RECORDED DATA
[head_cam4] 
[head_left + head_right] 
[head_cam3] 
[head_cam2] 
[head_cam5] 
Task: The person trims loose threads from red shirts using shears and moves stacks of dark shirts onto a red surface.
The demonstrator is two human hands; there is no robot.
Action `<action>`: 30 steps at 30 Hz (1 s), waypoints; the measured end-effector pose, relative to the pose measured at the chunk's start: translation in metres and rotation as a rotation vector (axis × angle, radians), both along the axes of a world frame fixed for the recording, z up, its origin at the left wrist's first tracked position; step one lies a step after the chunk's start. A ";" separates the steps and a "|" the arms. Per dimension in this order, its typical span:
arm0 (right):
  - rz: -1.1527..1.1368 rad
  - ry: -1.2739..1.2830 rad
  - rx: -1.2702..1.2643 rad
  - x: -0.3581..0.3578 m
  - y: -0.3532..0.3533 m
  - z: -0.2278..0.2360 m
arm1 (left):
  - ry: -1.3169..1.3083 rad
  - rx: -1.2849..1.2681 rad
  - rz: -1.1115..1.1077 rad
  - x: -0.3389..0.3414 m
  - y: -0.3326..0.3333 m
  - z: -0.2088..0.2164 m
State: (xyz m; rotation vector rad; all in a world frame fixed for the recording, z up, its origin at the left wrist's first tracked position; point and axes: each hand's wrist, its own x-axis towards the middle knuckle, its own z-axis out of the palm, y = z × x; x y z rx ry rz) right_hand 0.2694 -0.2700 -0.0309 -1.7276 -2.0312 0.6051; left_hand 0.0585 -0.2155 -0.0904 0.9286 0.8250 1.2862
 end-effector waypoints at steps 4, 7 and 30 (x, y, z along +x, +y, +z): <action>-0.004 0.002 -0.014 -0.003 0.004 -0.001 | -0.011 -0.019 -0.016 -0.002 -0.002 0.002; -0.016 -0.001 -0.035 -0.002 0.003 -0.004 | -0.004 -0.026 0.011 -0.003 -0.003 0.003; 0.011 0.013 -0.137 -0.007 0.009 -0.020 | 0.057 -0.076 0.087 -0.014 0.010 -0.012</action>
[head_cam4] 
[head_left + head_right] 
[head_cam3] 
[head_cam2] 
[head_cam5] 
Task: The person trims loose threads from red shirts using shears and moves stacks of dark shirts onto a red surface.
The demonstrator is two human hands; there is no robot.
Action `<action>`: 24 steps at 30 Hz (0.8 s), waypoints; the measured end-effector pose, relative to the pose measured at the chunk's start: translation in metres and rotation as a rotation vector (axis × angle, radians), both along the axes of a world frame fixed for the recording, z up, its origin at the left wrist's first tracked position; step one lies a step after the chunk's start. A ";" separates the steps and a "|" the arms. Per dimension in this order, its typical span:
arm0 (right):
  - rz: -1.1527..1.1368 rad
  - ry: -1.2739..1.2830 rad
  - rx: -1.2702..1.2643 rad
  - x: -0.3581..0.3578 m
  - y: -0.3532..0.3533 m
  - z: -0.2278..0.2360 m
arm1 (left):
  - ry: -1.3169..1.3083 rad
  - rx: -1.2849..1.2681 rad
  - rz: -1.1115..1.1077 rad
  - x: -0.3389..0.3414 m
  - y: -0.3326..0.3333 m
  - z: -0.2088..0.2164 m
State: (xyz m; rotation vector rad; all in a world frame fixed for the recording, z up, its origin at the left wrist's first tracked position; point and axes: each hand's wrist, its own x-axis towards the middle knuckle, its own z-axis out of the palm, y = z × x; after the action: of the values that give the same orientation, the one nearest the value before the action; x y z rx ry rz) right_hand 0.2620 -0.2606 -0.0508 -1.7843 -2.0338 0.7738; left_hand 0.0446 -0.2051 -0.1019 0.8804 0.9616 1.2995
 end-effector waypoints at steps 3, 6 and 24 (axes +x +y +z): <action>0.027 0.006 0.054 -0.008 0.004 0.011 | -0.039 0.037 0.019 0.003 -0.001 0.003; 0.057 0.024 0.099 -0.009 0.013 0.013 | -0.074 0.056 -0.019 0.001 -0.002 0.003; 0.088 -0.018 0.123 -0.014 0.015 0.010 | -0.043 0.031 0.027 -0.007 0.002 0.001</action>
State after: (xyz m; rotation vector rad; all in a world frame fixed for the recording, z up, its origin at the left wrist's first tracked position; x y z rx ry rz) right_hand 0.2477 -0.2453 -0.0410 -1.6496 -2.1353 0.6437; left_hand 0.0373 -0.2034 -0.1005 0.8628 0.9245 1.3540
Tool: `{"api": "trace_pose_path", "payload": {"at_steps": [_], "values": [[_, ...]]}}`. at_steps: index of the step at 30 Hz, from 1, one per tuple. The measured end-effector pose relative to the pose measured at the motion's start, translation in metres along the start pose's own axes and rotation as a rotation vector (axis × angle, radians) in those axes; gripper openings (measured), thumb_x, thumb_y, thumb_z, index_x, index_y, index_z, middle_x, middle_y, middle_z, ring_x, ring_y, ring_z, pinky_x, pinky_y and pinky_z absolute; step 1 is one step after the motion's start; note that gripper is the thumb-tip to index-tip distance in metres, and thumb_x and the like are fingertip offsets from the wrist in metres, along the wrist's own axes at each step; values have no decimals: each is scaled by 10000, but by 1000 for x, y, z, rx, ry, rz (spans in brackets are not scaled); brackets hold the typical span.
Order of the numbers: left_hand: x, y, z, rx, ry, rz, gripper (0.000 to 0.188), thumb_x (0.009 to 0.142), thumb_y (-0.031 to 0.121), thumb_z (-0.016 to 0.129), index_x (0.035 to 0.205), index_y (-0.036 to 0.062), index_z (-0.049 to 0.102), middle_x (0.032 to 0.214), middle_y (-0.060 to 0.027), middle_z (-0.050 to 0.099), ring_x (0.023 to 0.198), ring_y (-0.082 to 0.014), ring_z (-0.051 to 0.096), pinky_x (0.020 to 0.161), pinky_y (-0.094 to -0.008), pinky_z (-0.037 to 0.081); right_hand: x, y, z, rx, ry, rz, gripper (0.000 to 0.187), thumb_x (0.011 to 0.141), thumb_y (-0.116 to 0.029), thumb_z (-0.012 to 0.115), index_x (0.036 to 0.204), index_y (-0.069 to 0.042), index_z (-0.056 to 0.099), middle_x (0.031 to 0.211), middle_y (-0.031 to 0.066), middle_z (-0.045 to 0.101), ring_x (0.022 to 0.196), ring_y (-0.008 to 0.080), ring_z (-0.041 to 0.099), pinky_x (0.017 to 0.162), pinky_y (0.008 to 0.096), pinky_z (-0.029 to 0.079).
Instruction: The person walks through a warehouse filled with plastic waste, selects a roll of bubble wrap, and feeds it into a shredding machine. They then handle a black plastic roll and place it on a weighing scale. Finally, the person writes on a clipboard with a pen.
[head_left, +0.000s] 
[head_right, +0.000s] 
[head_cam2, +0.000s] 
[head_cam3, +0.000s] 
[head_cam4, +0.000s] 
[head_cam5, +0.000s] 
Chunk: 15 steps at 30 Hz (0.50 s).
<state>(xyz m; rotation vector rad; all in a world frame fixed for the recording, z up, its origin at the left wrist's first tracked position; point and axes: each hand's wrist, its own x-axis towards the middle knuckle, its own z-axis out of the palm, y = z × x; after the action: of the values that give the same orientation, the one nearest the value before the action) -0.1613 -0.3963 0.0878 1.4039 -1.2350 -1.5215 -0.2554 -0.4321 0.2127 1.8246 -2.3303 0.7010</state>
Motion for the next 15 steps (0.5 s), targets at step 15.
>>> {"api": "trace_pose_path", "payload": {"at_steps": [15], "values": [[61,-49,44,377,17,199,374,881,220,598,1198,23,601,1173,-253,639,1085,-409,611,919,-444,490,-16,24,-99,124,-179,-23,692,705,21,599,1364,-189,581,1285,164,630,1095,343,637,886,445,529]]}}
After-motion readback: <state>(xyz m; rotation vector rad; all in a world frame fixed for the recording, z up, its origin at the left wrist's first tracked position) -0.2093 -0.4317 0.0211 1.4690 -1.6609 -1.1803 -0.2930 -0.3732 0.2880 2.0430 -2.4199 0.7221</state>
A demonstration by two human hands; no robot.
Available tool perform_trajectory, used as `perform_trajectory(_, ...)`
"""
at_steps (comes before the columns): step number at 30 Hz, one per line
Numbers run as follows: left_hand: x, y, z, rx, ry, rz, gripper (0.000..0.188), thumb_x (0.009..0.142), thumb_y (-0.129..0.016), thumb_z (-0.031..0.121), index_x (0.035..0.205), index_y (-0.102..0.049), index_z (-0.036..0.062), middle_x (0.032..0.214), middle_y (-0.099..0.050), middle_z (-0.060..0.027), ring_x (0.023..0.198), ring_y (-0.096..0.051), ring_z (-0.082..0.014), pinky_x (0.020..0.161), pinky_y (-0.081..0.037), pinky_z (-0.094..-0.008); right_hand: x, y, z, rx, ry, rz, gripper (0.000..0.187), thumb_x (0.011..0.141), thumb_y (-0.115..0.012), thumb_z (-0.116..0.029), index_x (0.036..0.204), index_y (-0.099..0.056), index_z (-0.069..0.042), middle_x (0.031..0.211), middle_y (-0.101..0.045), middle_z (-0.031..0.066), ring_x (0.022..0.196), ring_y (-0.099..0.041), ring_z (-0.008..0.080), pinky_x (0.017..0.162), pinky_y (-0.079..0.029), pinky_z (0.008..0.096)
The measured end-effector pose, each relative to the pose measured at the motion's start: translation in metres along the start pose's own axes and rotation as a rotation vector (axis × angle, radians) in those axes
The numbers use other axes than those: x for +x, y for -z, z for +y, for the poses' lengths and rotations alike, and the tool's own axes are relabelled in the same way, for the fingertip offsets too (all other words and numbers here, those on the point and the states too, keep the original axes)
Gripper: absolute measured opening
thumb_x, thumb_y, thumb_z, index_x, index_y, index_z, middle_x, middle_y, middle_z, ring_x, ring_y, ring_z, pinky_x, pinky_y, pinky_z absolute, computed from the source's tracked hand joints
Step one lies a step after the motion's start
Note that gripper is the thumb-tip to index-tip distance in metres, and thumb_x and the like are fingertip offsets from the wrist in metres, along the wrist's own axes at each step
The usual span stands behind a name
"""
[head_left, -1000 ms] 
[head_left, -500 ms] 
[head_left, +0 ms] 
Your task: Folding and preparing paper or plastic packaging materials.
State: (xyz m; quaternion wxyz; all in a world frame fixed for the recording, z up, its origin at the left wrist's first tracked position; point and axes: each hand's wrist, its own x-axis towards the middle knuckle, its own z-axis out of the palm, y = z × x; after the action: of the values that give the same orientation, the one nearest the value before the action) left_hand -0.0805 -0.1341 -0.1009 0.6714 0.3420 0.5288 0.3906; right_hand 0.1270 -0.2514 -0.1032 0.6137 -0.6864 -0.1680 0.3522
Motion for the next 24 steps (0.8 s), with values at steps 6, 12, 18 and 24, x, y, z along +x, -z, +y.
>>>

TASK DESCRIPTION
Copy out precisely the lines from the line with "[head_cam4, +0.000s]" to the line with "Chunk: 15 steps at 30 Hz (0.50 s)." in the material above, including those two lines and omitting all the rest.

TASK RESULT
[head_cam4, +0.000s] 
[head_cam5, +0.000s] 
Chunk: 15 steps at 30 Hz (0.50 s).

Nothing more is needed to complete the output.